Stool samples were analyzed to see how vancomycin treatment affected the patients’ gut microbiota. The researchers found that some types of gut bacteria became more abundant, whereas others were less abundant after treatment. These changes mostly went away after patients stopped taking vancomycin.
To the researchers’ surprise, the antibiotic reduced the number of bacteria known to make short-chain fatty acids (SCFAs), molecules with anti-inflammatory properties. The researchers had conjectured that, if IBD was getting less severe, it would be because SCFA levels were increasing, not decreasing.
“The reported shifts in microbial communities challenge the long-held paradigm that colitis remission must be associated with an increase in SCFA concentration,” the scientists wrote.
One explanation is that vancomycin may exert its beneficial effects through mechanisms that aren’t related to SCFAs.
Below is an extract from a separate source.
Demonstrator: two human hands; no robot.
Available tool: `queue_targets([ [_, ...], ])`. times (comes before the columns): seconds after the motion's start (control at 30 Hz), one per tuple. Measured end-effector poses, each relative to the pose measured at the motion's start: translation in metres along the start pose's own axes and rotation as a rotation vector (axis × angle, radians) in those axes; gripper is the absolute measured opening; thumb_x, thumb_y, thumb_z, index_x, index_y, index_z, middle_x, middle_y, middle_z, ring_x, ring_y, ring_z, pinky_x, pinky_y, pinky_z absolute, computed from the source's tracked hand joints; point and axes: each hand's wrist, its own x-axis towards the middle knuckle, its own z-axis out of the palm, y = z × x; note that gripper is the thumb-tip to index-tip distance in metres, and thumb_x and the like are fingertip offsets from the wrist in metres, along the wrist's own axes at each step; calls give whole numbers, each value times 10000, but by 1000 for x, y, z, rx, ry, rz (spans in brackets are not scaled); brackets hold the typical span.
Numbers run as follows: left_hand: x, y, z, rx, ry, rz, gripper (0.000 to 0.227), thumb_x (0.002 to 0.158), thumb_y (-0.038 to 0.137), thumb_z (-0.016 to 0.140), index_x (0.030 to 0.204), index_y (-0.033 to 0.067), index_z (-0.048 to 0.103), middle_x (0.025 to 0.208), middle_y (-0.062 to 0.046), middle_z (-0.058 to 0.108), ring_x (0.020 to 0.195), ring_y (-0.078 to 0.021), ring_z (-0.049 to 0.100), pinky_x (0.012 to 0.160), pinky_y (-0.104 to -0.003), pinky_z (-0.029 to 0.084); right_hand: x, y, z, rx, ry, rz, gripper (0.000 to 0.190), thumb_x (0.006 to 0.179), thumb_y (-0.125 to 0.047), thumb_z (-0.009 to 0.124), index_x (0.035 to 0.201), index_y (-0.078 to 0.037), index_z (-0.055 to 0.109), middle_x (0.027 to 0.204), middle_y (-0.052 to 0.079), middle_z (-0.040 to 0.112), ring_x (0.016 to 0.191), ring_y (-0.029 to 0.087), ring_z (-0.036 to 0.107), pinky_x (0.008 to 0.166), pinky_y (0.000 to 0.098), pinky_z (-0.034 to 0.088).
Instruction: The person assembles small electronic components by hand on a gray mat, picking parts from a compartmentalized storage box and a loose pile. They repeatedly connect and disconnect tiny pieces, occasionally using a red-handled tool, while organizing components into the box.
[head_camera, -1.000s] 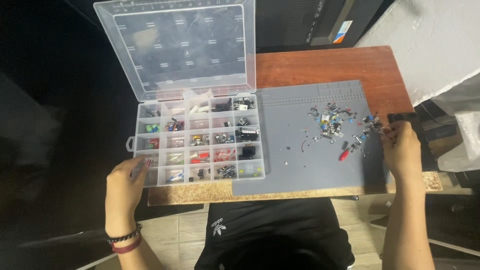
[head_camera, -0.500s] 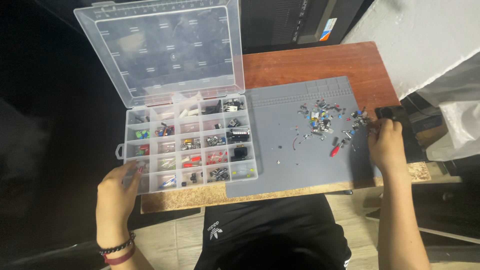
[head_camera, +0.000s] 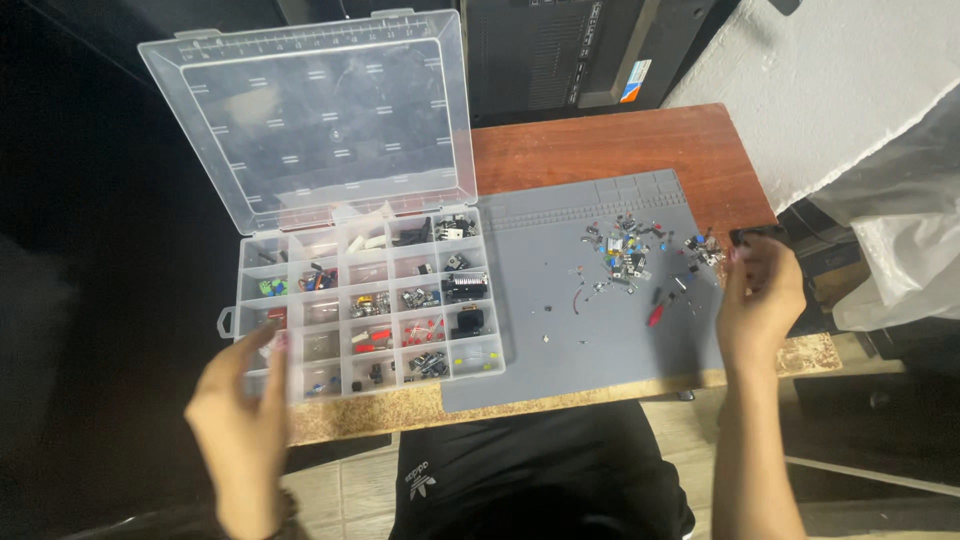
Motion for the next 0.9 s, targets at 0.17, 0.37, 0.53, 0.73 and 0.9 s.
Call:
queue_targets([
  [0.17, 1, 75, 36, -290, -81, 70, 284, 992, 213, 647, 1215, 51, 719, 1192, -128, 756, 1129, -275, 717, 1016, -407, 549, -7, -120, -3, 337, 1, 36, 102, 1057, -9, 698, 1148, -47, 674, 1108, 83, 713, 955, 144, 664, 841, 259, 512],
  [0.37, 18, 158, 63, -603, -257, 143, 289, 957, 175, 648, 1223, 100, 731, 1142, -112, 775, 1090, -273, 726, 982, -430, 542, -20, -193, 7, 674, -139, 95, 160, 938, 85, 677, 1079, 9, 679, 1022, 163, 742, 958, 262, 762, 910, 366, 624],
  [0.53, 18, 181, 75, -740, -282, 252, 303, 961, 69, 656, 1260, 45, 697, 1096, -198, 756, 1044, -376, 724, 899, -494, 574, -28, -201, 11, 698, -191, -6, 244, 913, 112, 651, 1144, 36, 660, 974, 193, 730, 932, 328, 754, 908, 481, 616],
  [0.73, 8, 182, 85, -759, -355, 307, 314, 1049, 148, 523, 1331, 64, 631, 1273, -134, 708, 1180, -269, 689, 1046, -385, 532, -38, -202, 13, 721, -302, 74, 228, 921, 18, 728, 1134, -21, 656, 1076, 87, 743, 998, 143, 709, 958, 245, 568],
  [0.9, -3, 168, 90, -758, -480, 380, 390, 1078, 187, 482, 1456, 100, 527, 1422, -131, 635, 1323, -296, 614, 1127, -399, 466, -52, -191, 28, 1144, -509, 238, 321, 972, -9, 656, 1122, -123, 397, 940, 80, 740, 896, 171, 708, 845, 296, 541],
])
Supporting this idea, the researchers found the antibiotic led to increases in certain other bacteria that exerts anti-inflammatory effects, along with changes in bacteria associated with metabolizing bile acids, the main components of bile.
“This suggests that the observed reduction in [IBD activity markers is] likely driven by these bile acid-related mechanisms,” the researchers wrote. “Further investigation is necessary to clarify these pathways.”
The researchers said they hope to use their preliminary findings as the basis of larger, placebo-controlled studies to further explore the potential of vancomycin in PSC-related IBD and over the long term.